Problem:
Please copy, character for character, each line from the beginning of the listing to the line containing "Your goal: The", including both.

--

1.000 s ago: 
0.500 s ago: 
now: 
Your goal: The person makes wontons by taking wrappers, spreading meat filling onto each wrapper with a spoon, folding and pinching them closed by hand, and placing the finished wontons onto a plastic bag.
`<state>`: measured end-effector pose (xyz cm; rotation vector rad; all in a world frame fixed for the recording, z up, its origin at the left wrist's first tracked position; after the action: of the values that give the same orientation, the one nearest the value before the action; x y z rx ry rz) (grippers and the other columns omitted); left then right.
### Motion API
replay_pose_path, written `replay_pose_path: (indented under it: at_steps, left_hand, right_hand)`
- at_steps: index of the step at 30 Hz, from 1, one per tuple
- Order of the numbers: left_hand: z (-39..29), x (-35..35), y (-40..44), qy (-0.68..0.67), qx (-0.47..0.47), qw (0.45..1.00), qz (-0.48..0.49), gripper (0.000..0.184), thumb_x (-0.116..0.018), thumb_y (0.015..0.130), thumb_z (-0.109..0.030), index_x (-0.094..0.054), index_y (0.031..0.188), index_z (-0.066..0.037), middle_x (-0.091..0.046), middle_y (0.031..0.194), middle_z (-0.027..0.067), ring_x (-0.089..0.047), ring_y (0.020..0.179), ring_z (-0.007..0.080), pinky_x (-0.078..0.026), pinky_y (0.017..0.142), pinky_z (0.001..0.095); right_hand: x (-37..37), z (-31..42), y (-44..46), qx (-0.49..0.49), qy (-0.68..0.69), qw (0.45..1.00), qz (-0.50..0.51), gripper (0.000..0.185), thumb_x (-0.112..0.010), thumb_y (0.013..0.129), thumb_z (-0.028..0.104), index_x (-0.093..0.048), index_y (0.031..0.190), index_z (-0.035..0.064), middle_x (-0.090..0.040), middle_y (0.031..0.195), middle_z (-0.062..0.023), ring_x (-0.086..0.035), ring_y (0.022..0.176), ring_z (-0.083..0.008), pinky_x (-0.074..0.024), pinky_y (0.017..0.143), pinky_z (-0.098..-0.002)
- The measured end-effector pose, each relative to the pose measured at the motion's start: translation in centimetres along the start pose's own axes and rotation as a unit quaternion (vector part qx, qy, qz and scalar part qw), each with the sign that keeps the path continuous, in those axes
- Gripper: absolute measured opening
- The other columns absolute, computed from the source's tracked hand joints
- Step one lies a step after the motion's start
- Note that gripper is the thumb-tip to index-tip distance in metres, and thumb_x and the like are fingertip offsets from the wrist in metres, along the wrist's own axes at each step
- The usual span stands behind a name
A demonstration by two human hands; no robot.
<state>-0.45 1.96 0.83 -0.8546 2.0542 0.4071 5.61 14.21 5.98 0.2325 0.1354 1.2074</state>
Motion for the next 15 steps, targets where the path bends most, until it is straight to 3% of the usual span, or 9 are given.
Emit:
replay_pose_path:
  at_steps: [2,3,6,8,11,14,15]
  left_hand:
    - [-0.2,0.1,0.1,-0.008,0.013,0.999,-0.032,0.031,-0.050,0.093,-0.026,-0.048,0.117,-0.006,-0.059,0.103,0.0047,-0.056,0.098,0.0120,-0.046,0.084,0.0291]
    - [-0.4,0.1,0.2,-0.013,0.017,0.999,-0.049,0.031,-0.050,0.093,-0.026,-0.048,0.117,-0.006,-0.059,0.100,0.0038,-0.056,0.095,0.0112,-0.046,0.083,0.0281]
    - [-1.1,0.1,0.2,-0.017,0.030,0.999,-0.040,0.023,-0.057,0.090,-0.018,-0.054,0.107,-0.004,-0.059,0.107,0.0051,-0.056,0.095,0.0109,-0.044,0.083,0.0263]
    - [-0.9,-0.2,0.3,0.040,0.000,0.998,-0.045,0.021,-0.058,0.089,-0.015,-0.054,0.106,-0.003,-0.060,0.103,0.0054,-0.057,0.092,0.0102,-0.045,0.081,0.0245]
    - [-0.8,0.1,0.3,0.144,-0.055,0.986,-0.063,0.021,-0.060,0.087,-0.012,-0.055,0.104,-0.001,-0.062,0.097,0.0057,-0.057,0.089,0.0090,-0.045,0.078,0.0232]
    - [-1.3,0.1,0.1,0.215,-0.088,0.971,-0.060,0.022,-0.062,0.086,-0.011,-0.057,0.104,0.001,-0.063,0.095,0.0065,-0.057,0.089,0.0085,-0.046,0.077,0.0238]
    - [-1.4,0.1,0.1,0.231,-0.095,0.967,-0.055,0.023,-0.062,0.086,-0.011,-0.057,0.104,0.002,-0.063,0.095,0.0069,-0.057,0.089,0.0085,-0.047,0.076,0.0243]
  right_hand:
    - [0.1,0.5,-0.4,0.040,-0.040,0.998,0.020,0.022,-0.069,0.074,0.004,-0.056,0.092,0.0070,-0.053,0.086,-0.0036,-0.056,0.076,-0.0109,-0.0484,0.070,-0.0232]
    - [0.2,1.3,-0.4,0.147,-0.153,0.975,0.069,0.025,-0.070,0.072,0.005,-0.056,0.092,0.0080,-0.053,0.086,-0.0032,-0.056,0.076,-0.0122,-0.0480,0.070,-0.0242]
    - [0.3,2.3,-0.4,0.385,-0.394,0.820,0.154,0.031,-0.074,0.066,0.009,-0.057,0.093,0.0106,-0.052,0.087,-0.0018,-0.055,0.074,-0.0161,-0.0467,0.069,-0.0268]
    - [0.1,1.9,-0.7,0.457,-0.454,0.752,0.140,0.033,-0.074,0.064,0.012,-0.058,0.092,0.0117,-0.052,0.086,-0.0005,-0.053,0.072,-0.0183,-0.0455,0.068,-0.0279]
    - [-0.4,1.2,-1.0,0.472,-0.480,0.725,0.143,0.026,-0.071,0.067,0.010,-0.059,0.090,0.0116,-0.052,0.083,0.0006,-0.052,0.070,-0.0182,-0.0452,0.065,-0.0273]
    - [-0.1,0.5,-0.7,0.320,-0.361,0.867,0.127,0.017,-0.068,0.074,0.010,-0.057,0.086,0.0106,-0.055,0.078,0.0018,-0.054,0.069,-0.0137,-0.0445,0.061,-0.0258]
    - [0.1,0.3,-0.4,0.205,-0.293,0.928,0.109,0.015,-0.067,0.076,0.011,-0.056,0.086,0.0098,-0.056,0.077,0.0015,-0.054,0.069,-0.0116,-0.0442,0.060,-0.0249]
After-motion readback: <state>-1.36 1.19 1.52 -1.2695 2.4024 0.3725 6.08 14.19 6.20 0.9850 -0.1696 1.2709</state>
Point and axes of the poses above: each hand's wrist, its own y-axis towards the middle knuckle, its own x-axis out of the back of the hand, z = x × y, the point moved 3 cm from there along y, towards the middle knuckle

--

Exercise answer:
1.000 s ago: 
0.500 s ago: 
now: 
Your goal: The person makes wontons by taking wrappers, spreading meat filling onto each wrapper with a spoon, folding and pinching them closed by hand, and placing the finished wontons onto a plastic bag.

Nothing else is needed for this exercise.